Please copy every line below that contains the string "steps".

→ RAW DATA
..............................

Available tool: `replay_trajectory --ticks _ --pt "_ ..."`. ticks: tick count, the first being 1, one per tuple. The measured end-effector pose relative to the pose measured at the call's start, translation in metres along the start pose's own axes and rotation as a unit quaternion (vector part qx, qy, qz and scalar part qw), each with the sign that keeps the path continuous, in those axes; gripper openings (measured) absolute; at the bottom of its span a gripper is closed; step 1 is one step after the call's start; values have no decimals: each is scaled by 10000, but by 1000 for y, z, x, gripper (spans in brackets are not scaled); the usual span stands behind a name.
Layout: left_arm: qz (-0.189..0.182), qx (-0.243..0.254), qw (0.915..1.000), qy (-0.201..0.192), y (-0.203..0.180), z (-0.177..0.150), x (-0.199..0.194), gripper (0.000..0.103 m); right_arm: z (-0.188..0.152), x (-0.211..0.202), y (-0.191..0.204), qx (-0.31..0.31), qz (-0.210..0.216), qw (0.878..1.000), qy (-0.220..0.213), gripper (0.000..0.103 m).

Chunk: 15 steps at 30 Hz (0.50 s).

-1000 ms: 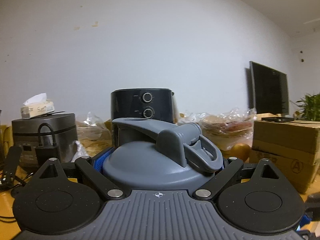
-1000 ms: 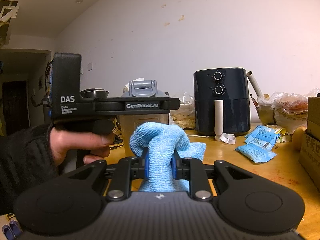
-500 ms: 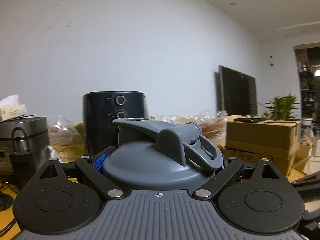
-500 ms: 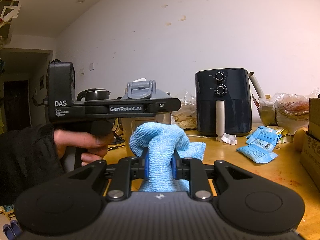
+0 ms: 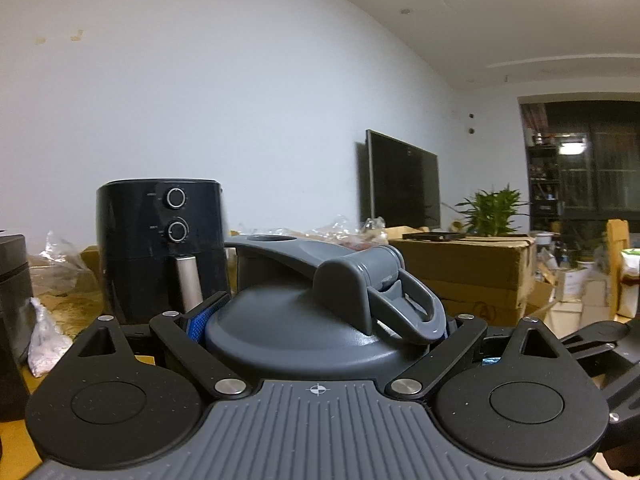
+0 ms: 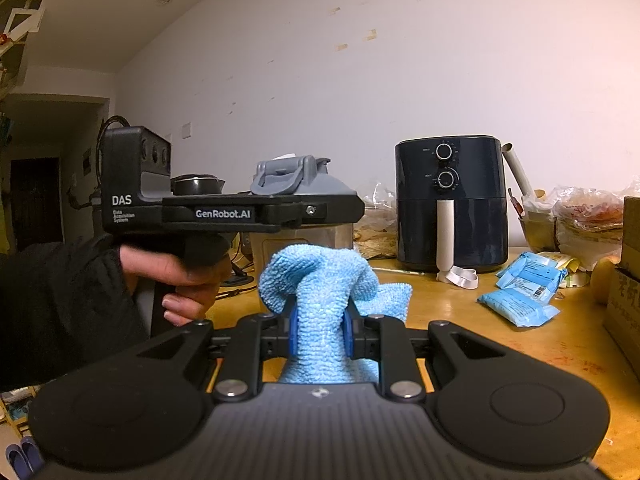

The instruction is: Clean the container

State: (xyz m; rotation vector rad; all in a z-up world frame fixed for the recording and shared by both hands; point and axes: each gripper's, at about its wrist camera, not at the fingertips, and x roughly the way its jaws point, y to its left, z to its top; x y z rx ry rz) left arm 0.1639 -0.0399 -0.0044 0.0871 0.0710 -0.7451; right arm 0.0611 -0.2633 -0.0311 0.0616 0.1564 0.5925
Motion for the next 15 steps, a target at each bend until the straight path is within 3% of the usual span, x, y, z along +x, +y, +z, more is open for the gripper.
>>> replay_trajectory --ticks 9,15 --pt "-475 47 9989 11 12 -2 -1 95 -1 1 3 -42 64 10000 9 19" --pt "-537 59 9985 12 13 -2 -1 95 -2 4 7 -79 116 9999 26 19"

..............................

→ ANSWER TO THIS EXERCISE
Chunk: 15 steps at 30 Hz (0.50 s).
Motion for the next 15 steps, a target at each bend until the straight path is within 3% of the usual span, x, y, z along +x, +y, +z, more is open for the gripper.

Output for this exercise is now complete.